Work request —
Please filter the data below down to the lines holding the string "grey".
*** Data extract Section Begins ***
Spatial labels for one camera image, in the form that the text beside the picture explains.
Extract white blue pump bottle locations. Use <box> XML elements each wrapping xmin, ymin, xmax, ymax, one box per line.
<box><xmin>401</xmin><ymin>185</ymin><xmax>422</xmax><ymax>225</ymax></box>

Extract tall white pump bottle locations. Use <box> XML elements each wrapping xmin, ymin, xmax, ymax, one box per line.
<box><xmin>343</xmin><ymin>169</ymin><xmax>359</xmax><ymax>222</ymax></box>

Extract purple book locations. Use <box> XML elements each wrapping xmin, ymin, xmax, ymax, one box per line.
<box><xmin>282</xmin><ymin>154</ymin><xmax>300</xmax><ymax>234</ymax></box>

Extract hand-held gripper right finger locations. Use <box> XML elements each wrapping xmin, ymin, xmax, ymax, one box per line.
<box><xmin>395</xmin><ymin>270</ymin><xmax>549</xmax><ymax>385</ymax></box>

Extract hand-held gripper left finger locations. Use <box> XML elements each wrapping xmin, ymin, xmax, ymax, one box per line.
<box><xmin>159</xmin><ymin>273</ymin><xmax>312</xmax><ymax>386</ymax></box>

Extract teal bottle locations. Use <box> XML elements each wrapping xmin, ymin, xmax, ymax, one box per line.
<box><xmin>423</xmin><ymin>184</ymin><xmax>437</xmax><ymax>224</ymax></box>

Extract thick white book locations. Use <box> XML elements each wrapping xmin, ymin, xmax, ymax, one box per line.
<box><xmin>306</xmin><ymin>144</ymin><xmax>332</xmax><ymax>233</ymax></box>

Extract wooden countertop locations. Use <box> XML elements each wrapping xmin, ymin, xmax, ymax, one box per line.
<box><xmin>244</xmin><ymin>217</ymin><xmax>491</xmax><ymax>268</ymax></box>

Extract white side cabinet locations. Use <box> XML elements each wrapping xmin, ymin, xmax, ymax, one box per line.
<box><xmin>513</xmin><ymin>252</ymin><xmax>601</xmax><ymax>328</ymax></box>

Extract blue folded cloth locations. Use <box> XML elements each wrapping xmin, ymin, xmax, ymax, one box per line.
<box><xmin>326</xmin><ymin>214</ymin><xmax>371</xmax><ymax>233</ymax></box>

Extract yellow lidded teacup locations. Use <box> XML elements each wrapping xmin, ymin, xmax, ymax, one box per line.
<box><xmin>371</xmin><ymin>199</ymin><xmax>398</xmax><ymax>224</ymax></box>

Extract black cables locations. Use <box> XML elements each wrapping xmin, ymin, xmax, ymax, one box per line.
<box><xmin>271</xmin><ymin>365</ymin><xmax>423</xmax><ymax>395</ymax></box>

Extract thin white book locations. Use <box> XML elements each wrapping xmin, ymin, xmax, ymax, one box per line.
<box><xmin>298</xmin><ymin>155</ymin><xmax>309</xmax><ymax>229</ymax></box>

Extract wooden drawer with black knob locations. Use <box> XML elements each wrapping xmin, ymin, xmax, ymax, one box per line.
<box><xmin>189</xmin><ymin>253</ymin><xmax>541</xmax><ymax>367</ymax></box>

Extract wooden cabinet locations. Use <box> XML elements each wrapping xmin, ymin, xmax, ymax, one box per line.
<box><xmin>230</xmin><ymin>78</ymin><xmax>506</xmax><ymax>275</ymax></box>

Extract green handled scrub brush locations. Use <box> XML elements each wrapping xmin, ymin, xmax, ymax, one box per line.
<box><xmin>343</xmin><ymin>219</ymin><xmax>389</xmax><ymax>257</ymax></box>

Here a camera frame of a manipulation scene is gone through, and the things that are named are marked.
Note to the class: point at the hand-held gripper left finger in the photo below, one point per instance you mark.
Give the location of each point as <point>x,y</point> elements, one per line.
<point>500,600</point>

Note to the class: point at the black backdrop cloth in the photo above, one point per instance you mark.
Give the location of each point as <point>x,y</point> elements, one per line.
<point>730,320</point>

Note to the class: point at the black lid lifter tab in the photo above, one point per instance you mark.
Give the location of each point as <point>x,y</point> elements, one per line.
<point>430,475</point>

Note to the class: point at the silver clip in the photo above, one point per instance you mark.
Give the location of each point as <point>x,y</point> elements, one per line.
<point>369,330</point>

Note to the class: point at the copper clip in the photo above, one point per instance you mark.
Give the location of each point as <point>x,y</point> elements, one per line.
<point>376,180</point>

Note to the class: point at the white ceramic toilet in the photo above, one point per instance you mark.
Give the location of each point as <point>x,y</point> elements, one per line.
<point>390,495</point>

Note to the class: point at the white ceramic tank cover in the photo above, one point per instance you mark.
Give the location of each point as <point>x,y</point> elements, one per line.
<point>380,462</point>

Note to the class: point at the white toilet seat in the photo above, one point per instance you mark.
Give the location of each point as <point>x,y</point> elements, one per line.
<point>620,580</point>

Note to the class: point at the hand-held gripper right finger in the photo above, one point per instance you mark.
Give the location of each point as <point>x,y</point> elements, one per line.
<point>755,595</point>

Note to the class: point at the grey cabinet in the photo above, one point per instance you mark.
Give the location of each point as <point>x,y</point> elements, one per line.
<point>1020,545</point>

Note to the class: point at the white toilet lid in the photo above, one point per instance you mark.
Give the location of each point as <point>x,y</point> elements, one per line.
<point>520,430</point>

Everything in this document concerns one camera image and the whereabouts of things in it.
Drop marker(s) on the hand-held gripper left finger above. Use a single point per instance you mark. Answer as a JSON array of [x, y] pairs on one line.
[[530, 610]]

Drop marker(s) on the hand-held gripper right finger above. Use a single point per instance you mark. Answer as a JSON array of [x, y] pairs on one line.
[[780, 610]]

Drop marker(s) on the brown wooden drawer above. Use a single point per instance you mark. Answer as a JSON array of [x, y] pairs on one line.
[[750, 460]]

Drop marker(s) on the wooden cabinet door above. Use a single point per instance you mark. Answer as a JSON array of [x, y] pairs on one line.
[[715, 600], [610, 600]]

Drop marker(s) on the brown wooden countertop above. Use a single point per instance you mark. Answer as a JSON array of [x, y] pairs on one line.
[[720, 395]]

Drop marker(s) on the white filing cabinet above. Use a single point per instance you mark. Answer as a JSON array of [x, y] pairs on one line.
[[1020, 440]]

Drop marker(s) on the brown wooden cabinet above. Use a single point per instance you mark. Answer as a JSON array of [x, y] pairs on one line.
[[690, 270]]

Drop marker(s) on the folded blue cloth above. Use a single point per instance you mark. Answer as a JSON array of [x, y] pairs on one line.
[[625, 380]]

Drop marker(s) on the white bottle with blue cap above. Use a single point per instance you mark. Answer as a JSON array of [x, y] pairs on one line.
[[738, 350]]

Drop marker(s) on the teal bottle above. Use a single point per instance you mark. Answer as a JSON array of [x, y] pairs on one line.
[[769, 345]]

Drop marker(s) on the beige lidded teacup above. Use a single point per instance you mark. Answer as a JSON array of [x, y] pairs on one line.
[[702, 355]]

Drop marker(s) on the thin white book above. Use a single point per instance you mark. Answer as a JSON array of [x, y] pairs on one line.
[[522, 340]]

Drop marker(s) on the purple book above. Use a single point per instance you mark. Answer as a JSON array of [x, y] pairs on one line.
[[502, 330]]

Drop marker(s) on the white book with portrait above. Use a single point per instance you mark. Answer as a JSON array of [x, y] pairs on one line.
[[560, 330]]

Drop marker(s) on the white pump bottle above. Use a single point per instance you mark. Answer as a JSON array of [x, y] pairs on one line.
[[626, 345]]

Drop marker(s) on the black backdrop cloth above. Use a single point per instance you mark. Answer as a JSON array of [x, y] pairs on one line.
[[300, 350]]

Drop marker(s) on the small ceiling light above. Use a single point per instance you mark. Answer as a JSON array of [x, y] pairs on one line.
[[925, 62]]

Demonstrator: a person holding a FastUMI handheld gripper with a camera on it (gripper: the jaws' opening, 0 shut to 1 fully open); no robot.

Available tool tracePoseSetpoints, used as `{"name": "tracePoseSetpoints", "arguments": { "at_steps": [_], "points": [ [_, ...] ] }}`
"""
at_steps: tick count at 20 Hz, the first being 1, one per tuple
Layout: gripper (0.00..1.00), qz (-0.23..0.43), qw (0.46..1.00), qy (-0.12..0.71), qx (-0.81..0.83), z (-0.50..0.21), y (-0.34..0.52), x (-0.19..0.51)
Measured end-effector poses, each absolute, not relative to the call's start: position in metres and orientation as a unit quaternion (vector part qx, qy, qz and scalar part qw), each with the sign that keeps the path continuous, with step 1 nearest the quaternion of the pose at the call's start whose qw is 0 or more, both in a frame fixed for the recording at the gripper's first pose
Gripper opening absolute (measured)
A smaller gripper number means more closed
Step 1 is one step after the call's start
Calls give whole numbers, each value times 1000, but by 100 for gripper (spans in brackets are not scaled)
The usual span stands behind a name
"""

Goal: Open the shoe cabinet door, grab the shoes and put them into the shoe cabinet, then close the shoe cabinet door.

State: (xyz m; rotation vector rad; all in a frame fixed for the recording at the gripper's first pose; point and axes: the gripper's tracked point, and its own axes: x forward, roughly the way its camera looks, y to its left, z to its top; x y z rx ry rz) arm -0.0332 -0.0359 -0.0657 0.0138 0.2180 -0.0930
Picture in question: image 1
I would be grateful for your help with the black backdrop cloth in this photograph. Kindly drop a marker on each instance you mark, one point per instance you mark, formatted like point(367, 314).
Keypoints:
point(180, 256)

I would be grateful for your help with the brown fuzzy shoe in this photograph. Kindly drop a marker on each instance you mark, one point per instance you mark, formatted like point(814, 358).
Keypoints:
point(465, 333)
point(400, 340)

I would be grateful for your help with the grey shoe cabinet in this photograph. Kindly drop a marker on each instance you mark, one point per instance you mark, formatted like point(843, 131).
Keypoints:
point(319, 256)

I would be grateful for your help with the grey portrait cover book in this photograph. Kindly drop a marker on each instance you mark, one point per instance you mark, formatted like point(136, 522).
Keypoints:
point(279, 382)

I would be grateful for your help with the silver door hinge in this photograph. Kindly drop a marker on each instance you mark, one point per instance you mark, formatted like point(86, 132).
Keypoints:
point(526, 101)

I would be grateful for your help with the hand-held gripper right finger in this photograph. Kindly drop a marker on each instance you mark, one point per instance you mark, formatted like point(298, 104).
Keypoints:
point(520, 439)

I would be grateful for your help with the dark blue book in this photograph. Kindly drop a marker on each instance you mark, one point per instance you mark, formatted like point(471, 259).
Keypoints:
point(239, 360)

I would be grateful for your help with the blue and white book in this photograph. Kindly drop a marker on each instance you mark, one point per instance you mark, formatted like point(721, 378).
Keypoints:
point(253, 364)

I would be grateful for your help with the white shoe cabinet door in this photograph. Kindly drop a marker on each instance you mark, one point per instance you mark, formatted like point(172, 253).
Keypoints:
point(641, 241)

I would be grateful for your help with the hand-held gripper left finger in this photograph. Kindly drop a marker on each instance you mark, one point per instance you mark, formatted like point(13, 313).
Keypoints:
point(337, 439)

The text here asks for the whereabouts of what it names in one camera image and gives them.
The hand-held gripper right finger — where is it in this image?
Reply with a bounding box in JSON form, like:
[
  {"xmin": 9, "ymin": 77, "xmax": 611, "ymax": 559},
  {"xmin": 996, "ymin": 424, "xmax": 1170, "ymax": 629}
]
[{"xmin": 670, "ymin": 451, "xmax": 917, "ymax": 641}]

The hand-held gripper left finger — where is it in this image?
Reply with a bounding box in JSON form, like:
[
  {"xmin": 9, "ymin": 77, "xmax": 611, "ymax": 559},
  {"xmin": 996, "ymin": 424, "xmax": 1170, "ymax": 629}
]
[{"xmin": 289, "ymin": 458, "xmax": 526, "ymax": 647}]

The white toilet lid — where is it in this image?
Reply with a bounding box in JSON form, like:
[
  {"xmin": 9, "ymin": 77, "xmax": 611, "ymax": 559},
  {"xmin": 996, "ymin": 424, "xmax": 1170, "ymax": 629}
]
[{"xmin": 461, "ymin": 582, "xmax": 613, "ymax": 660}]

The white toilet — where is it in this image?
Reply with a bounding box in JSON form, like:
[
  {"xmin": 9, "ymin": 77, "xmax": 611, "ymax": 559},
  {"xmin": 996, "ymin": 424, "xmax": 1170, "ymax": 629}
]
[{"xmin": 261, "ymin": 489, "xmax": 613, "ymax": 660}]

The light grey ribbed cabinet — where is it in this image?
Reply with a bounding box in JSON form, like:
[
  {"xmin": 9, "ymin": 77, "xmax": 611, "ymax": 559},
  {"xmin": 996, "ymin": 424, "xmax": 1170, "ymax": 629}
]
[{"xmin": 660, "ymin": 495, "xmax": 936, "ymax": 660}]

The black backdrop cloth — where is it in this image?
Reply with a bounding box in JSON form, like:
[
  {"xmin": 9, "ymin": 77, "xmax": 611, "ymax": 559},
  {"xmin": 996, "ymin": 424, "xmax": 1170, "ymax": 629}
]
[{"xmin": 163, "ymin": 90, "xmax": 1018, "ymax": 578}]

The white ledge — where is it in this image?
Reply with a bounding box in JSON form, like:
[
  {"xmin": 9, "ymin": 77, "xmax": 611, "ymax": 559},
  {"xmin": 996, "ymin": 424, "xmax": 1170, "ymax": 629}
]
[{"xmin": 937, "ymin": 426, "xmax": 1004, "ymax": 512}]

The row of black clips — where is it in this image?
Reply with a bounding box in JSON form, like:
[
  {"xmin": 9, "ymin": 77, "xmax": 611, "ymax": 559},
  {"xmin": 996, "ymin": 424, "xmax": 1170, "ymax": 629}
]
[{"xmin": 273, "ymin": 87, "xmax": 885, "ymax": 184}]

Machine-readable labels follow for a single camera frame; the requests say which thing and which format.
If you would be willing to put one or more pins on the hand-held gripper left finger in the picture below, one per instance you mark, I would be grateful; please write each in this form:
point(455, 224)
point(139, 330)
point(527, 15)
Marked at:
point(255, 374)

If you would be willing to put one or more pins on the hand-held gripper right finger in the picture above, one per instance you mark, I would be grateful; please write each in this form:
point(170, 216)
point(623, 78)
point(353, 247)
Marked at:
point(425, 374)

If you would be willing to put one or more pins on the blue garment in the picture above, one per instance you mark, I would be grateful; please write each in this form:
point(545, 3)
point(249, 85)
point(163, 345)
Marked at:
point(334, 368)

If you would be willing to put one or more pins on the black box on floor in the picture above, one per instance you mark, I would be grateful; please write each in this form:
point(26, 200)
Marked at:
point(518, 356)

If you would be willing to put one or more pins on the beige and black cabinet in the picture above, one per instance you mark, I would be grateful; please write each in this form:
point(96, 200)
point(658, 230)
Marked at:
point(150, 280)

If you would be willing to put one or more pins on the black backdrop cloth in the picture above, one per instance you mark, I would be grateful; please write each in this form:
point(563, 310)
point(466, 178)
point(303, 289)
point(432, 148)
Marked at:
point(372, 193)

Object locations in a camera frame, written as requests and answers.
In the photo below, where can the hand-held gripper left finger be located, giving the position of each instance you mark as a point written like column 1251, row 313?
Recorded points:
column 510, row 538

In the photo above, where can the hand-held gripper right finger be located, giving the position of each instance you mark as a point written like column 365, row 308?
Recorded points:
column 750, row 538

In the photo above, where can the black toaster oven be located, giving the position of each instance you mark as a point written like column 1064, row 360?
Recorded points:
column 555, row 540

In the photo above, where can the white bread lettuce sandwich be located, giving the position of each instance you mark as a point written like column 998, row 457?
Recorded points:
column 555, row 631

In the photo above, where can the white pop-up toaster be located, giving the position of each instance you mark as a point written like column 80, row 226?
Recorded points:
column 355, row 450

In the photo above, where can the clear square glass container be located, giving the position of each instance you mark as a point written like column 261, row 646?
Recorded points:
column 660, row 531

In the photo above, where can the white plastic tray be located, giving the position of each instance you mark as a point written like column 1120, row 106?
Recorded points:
*** Data extract Section Ends ***
Written answer —
Note to the class: point at the grey cabinet in the photo above, one point per instance you mark.
I would be grateful for your help with the grey shoe cabinet in this photograph. Kindly drop a marker on each instance you mark, one point per instance you mark, formatted like point(843, 131).
I would be grateful for your help with the grey portrait cover book in this photograph. Kindly drop a marker on each instance you mark, one point per instance you mark, formatted like point(136, 522).
The light grey ribbed cabinet — where is it in this image?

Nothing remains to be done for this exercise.